Marginally. The Americans racked up a number of victories in 1813, including surprisingly in naval battles on the Great Lakes and in the Atlantic. “It is a cruel mortification,” said a cabinet member in London, “to be beat by these secondhand Englishmen upon our own element.” The Americans reclaimed Detroit and captured York (now Toronto) and burned several government buildings. But hampered by desertion, a lack of coordination, and deaths from disease, hunger, and exposure, the Americans made little other headway into Canada. Things took a turn for the worse in 1814, when the British sent some 4,500 battle-hardened reinforcements across the Atlantic. Landing in Maryland, they marched on Washington, D.C., and set fire to the president’s house—not yet called the White House—the House and Senate chambers, the Library of Congress, and other buildings. The conflagration could be seen from 50 miles away. With the U.S. demoralized, nearing bankruptcy, and mired in what amounted to a stalemate, many Americans wanted peace. “Most people understood that the USA would now be mainly on the defensive and Canada was now beyond our reach,” said Hickey. Meanwhile, the British were exhausted by more than a decade of war and eager to be done with it.
How did the war end?
With a treaty signed in Ghent, now part of Belgium, on Christmas Eve, 1814. It restored the prewar northern borders, with both sides surrendering conquered territory. Given that the British had seized big chunks of Michigan and the Great Lakes, it amounted to “a pretty sweet deal” for the U.S., said University of Virginia historian Alan Taylor. The maritime issues that had ignited the war weren’t even mentioned in the treaty—and a major American victory was still to come. Unaware a peace deal had been struck, some 7,500 British troops marched on New Orleans on Jan. 8, 1815. They were repelled by 5,000 defenders led by Gen. Andrew Jackson, who became a national hero and, in 1829, the seventh president.

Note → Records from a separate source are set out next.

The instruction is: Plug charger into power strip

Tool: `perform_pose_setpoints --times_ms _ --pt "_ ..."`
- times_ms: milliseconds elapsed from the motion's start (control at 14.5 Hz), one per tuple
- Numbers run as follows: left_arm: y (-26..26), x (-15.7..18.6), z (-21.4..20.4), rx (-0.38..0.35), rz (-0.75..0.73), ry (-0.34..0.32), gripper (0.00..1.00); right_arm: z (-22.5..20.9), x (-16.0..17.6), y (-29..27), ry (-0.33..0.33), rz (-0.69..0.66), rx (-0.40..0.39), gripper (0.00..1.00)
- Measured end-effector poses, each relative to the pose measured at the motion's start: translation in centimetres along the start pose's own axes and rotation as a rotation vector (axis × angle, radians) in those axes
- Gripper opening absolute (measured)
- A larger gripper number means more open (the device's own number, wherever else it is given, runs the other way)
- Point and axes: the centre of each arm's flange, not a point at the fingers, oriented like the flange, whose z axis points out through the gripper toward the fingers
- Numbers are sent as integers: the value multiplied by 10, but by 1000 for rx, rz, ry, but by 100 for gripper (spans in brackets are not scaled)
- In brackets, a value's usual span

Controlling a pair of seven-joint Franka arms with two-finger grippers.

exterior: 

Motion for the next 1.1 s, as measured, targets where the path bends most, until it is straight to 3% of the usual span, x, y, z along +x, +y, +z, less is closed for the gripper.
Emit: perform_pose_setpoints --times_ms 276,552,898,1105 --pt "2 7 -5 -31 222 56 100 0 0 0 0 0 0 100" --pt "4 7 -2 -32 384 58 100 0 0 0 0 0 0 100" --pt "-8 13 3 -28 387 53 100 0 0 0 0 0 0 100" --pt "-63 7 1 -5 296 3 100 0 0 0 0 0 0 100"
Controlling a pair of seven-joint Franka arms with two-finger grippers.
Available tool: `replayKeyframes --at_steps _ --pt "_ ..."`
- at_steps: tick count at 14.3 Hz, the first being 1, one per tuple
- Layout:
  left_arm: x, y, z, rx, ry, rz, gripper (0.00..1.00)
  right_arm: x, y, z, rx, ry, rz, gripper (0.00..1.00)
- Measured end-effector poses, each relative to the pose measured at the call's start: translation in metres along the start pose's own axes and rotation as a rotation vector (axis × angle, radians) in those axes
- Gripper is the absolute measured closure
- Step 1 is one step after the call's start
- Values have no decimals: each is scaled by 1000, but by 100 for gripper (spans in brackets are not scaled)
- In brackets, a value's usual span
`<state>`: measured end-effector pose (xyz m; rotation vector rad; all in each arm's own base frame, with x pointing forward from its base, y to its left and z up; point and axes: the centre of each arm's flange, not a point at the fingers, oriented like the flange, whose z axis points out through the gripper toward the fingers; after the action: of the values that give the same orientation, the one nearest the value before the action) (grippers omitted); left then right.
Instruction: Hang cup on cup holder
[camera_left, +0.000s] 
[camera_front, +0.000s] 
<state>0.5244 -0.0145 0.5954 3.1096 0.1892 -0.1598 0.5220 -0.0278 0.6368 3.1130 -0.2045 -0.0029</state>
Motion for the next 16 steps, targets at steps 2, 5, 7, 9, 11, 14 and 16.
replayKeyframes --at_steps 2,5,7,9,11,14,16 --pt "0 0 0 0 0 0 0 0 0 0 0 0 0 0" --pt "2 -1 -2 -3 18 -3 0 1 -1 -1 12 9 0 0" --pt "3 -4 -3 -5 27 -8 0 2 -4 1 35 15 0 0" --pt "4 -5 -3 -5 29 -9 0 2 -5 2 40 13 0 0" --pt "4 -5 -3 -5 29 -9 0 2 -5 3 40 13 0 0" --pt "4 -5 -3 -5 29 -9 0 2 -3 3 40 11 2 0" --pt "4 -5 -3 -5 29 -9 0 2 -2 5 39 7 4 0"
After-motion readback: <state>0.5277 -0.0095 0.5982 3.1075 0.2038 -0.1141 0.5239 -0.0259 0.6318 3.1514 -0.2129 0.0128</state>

What was the war’s legacy?
It was an unhappy one for Native Americans along the frontier. Battered by the conflict, they lost their British backers and would soon be pushed aside by U.S. westward expansion. As for the primary combatants, both claimed victory. The Americans, buoyed by New Orleans and quick to forget the war’s humiliations, celebrated their survival against a powerful foe. “It unified the country with a new sense of national purpose,” said American historian Walter Borneman. It also gave a nationalist boost to the Canadians who’d repelled an attempted invasion and would gain nationhood in 1867. The 2012 bicentennial of the war was widely commemorated in Canada through museum exhibits and historical re-enactments. “It’s a very defining moment for Canada,” said Canadian military historian Mark Zuehlke. “If those invasions had succeeded, we probably wouldn’t exist.”
Gaming out an 1812 replay
No credible observer believes the U.S. will invade Canada. But President Trump’s repeated references to Canada becoming “our cherished 51st state” have generated chatter up north about what would happen should America attack. If Trump did unleash the world’s most powerful military, it is universally agreed “we don’t stand a chance,” said Canadian military historian Marc Milner. But that “would be just the beginning,” said Aisha Ahmad, a political science professor at University of Toronto, who believes an invasion would ignite a decades-long Canadian insurgency. Toronto doctor Raghu Venugopal agrees resistance would run deep. “Many of us would rather have our eyes spooned out, be eviscerated, tortured, run over by tanks, than have anything to do with the United States,” he said. Be that as it may, U.S. military historian Eliot Cohen emphasizes that nobody should take the “absurd” scenario of a U.S.-Canada war seriously. “My advice to my Canadian friends,” said Cohen, “is: Don’t give [Trump] the pleasure of getting upset.”